Jean de Broglie se hâte en quittant le 2 de la rue des Dardanelles. À peine a-t-il franchi les deux mètres de jardinet qui bordent cet immeuble quelconque du 17e arrondissement qu'un homme vêtu d'un blouson et d'un jean l'aborde. Un semblant de discussion s'engage, puis l'inconnu sort un revolver de sa poche et tire trois fois. Jean de Broglie s'effondre sur le trottoir. Il est environ 9 h 20. L'affaire Broglie commence.

Très vite, la police boucle le quartier. La presse des grands jours se bouscule à l'angle du boulevard Pershing. Car, à 55 ans, Jean de Broglie n'était pas seulement le descendant d'une des plus illustres familles françaises. Ancien secrétaire d'État du général de Gaulle, négociateur des accords d'Évian, co-fondateur de la Fédération nationale des républicains indépendants, président de la commission des Affaires étrangères à l'Assemblée nationale de 1969 à 1973, Jean de Broglie est toujours le député de l'Eure.

Mobile

Le meurtre est revendiqué par un groupuscule d'extrême droite, mais la police n'y croit pas. En étudiant l'agenda que Jean de Broglie portait sur lui, les inspecteurs de la PJ découvrent les coordonnées d'un de leurs confrères du commissariat de la Défense, Guy Simone, âgé de 33 ans. La suite de l'enquête permet d'identifier les autres membres du commando : Gérard Freche, dit Petit Gérard, un repris de justice de 31 ans, Serge Tessedre et Simon Kolkowicz, personnages falots qu'on a peine à qualifier de truands. Et, le 26 décembre, la filature de Simone ramène les policiers au 2 de la rue des Dardanelles, où habitent deux hommes d'affaires, Pierre de Varga et Patrick Allanet de Ribemont.

Les arrestations effectuées, les interrogatoires et perquisitions permettent très vite de conclure. Et Michel Poniatowski, à l'époque, ministre de l'Intérieur, qui tient le 29 décembre une conférence de presse sur la criminalité, en profite pour annoncer lui-même à la presse « un coup de filet complet ». Il y a là des comparses, certes, mais aussi un tueur à gages, Freche, un maître d'œuvre, Simoné, et surtout deux commanditaires, Varga et son ami Ribemont. Tous deux nient, alors que Freche et Simoné ont avoué.
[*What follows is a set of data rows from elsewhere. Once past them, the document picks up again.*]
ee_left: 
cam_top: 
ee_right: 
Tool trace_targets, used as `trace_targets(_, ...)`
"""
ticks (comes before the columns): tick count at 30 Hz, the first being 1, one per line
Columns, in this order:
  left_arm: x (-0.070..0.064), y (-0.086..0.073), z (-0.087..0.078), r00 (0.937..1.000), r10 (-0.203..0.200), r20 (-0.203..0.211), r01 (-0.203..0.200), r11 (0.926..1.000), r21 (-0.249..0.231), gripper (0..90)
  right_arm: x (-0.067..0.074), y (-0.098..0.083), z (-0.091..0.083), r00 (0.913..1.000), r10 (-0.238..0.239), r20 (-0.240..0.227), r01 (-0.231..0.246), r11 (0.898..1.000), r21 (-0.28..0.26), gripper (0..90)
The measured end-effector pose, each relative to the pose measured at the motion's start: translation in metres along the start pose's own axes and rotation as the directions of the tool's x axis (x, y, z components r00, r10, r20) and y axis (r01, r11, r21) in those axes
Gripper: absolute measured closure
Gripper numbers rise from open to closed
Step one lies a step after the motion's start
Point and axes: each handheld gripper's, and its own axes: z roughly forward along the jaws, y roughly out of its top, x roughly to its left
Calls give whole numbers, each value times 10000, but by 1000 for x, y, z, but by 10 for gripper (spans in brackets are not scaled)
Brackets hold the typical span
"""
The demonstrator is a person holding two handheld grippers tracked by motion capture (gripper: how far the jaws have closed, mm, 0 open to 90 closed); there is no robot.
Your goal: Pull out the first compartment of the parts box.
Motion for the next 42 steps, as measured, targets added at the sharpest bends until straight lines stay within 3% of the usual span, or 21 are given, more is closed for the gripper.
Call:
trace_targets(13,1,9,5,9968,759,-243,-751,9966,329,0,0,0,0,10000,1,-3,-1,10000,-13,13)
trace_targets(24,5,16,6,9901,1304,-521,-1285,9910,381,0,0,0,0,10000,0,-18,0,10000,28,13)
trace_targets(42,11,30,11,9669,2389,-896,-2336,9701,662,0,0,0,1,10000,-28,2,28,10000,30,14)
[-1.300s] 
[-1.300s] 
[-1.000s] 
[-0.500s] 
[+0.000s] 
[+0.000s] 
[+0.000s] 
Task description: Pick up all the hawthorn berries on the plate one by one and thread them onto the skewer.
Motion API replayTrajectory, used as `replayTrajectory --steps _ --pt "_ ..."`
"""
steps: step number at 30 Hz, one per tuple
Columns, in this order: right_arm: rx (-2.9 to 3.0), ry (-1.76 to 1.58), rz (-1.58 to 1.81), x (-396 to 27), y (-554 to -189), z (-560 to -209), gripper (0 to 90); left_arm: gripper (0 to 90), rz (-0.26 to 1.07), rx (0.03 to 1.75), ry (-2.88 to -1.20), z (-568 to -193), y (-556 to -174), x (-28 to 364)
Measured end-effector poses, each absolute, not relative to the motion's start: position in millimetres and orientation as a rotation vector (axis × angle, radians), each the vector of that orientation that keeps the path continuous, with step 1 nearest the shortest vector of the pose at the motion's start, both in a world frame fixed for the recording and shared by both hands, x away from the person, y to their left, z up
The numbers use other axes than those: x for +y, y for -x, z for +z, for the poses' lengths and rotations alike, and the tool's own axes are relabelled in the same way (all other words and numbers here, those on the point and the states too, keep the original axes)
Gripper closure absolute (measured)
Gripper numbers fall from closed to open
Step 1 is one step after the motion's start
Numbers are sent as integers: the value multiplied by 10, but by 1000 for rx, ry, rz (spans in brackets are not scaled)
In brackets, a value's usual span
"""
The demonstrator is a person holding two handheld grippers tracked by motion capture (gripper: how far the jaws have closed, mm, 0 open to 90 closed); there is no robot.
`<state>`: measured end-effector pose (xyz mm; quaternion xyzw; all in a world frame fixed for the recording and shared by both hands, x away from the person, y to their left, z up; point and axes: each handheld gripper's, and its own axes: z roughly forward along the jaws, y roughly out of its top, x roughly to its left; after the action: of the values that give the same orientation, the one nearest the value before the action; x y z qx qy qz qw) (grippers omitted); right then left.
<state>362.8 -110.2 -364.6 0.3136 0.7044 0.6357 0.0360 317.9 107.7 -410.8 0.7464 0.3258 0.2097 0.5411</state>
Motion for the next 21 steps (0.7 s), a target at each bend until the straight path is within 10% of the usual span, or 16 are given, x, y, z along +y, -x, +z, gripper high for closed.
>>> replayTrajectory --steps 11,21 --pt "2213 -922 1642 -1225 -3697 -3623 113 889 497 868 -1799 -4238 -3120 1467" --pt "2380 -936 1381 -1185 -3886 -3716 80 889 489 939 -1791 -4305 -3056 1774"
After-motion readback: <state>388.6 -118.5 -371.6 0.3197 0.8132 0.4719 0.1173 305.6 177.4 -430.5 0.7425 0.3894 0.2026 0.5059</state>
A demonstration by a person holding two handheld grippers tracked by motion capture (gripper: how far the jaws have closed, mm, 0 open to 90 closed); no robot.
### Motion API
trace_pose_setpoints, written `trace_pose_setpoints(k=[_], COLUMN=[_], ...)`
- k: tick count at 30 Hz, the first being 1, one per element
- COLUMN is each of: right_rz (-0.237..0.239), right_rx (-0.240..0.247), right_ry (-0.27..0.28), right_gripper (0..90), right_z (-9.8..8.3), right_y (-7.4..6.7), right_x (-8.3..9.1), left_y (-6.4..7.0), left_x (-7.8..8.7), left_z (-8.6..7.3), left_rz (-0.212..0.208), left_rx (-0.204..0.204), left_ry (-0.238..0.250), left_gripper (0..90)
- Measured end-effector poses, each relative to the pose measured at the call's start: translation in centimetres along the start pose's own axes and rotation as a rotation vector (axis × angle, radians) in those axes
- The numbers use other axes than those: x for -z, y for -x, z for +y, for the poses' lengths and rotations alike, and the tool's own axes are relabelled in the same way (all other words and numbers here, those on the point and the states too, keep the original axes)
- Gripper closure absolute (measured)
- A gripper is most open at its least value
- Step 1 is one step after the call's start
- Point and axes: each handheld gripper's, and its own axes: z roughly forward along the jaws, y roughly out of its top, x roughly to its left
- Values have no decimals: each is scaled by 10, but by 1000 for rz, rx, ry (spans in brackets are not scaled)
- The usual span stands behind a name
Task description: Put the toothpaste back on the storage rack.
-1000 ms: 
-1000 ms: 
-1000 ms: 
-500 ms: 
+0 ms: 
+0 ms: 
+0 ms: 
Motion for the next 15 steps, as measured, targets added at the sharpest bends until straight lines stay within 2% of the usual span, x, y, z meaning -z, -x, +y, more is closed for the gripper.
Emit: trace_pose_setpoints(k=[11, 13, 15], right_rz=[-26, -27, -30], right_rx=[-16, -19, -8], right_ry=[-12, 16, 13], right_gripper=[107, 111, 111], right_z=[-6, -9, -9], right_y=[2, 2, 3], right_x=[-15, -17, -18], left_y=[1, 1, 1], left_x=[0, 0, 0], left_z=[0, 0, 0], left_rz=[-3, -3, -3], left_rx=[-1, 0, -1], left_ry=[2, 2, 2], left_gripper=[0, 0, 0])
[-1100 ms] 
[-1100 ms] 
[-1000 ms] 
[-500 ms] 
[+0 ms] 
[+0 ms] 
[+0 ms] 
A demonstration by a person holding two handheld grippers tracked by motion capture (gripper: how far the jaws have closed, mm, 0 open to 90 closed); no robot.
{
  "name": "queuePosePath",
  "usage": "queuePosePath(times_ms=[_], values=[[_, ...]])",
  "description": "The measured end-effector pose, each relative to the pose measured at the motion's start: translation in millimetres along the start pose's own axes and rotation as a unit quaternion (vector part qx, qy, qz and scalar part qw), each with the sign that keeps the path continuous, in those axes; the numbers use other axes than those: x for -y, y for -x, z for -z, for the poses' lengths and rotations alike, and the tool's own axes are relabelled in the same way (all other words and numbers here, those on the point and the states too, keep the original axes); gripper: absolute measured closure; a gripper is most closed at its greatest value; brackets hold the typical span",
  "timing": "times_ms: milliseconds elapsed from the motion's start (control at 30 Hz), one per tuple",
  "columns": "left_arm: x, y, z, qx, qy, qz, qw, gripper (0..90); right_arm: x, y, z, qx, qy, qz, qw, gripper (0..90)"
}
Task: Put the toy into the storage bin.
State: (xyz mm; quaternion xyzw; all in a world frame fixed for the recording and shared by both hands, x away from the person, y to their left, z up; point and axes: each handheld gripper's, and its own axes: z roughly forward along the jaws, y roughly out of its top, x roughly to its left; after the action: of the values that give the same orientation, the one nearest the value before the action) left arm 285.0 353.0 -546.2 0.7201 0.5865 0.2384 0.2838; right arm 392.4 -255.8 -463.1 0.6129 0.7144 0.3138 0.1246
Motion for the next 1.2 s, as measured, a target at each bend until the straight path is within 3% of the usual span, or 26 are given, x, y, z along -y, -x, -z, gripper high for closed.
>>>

Le mobile se trouve inscrit noir sur blanc dans les papiers saisis chez Pierre de Varga. Il apparaît, en effet, que Jean de Broglie a servi de prête-nom à Pierre de Varga et à Patrick de Ribemont pour l'achat de la Rôtisserie de la reine Pédauque, un grand restaurant parisien. Quatre millions empruntés par Jean de Broglie à la BNP étaient remboursés par les deux hommes d'affaires, et garantis auprès de la banque par une assurance-vie souscrite sur la tête du député. Celui-ci détenait en gage les actions de la Rôtisserie, qu'il restituait à ses propriétaires au fur et à mesure des remboursements.

« Broglie mort, dit la police — et avec elle Michel Poniatowski —, l'assurance-vie couvrait la dette auprès de la banque. C'est l'intérêt crapuleux qui a poussé les deux affairistes à commanditer le meurtre. » Simoné, le policier véreux, accuse formellement Varga.

Contre-enquête

Cette thèse est très vite critiquée par les familles des deux principaux accusés. Elles affirment que Jean de Broglie allait consentir un nouveau prêt aux deux hommes ; « on ne tue pas la poule aux œufs d'or » affirme Pascale de Varga, la fille de l'homme d'affaires, qui mène une contre-enquête. Elle reconnaît que son père, qui a passé cinq ans en prison pour escroquerie et abus de confiance, est « un jongleur, mais pas un assassin ».

Elle promet une conférence de presse fracassante, où elle le disculpera preuves à l'appui et confondra les vrais commanditaires ; Simone n'a-t-il pas affirmé : « J'ai l'impression que Varga lui-même, pour qui j'ai organisé le meurtre, obéissait à des directives. »

Mais des menaces de mort et surtout la révélation, de source policière, de l'existence d'une lettre accusant formellement Ribemont et Varga, entraînent l'annulation de cette conférence de presse. Dans cette correspondance, Patrick de Ribemont écrivait à Jean de Broglie en concluant l'affaire de la Reine Pédauque : « Si vous décédiez, la dette se trouverait éteinte. » Cela ne prouve rien affirment les avocats ; qui publient deux autres lettres d'où il ressort, au contraire, que la dette restait due aux héritiers de Jean de Broglie.